__Available records__.
*** Block opens ***
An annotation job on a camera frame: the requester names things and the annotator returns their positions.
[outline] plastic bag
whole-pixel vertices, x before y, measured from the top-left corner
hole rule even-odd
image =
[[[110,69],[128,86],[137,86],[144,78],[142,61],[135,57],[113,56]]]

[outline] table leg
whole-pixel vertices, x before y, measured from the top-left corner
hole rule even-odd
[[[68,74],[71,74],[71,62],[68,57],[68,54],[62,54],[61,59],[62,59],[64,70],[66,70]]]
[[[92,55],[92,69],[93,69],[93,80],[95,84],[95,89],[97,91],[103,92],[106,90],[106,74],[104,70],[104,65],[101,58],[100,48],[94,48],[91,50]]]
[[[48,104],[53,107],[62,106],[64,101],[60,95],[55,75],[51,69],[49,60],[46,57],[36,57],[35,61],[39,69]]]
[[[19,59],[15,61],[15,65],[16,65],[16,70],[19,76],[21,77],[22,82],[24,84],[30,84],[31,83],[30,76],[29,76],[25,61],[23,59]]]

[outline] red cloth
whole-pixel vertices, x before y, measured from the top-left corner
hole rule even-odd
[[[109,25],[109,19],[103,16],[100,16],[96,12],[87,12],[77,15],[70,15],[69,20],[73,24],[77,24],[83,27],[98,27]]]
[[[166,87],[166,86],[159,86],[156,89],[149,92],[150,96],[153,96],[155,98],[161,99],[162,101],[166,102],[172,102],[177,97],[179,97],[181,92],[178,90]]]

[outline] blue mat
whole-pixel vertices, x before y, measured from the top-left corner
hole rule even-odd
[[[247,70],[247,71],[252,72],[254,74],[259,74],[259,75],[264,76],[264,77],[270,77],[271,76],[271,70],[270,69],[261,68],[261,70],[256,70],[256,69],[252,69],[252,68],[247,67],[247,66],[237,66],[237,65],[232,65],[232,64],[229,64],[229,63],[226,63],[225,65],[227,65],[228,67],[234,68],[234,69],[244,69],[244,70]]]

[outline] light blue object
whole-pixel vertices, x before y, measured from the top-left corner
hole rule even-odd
*** Block closes ***
__Exercise prompt__. Please give the records again exactly as they are.

__Result of this exercise__.
An annotation job on a camera frame: the requester names things and the annotator returns their positions.
[outline] plastic bag
whole-pixel vertices, x before y, measured from the top-left corner
hole rule even-odd
image =
[[[110,69],[128,86],[137,86],[144,78],[142,61],[135,57],[113,56]]]

[outline] table leg
whole-pixel vertices, x before y, measured from the top-left corner
hole rule even-odd
[[[68,74],[71,74],[71,62],[68,57],[68,54],[62,54],[61,59],[62,59],[64,70],[66,70]]]
[[[92,55],[92,69],[93,69],[93,80],[95,84],[95,89],[97,91],[103,92],[106,90],[106,74],[104,70],[104,65],[101,58],[100,48],[94,48],[91,50]]]
[[[48,104],[53,107],[62,106],[64,101],[60,95],[55,75],[51,69],[49,60],[46,57],[36,57],[35,61],[39,69]]]
[[[19,59],[15,61],[15,65],[16,65],[16,70],[19,76],[21,77],[22,82],[24,84],[30,84],[31,83],[30,76],[29,76],[25,61],[23,59]]]

[outline] red cloth
whole-pixel vertices, x before y, measured from the top-left corner
hole rule even-odd
[[[109,25],[109,19],[103,16],[100,16],[96,12],[87,12],[77,15],[70,15],[69,20],[73,24],[77,24],[83,27],[98,27]]]
[[[166,87],[166,86],[159,86],[156,89],[149,92],[150,96],[153,96],[155,98],[161,99],[162,101],[166,102],[172,102],[177,97],[179,97],[181,92],[178,90]]]

[outline] blue mat
whole-pixel vertices, x before y, measured from the top-left corner
hole rule even-odd
[[[247,70],[247,71],[252,72],[254,74],[259,74],[259,75],[264,76],[264,77],[270,77],[271,76],[271,70],[270,69],[261,68],[261,70],[256,70],[256,69],[252,69],[252,68],[247,67],[247,66],[237,66],[237,65],[232,65],[232,64],[229,64],[229,63],[226,63],[225,65],[227,65],[228,67],[234,68],[234,69],[244,69],[244,70]]]

[outline] light blue object
whole-pixel vertices, x before y, measured from the top-left corner
hole rule even-odd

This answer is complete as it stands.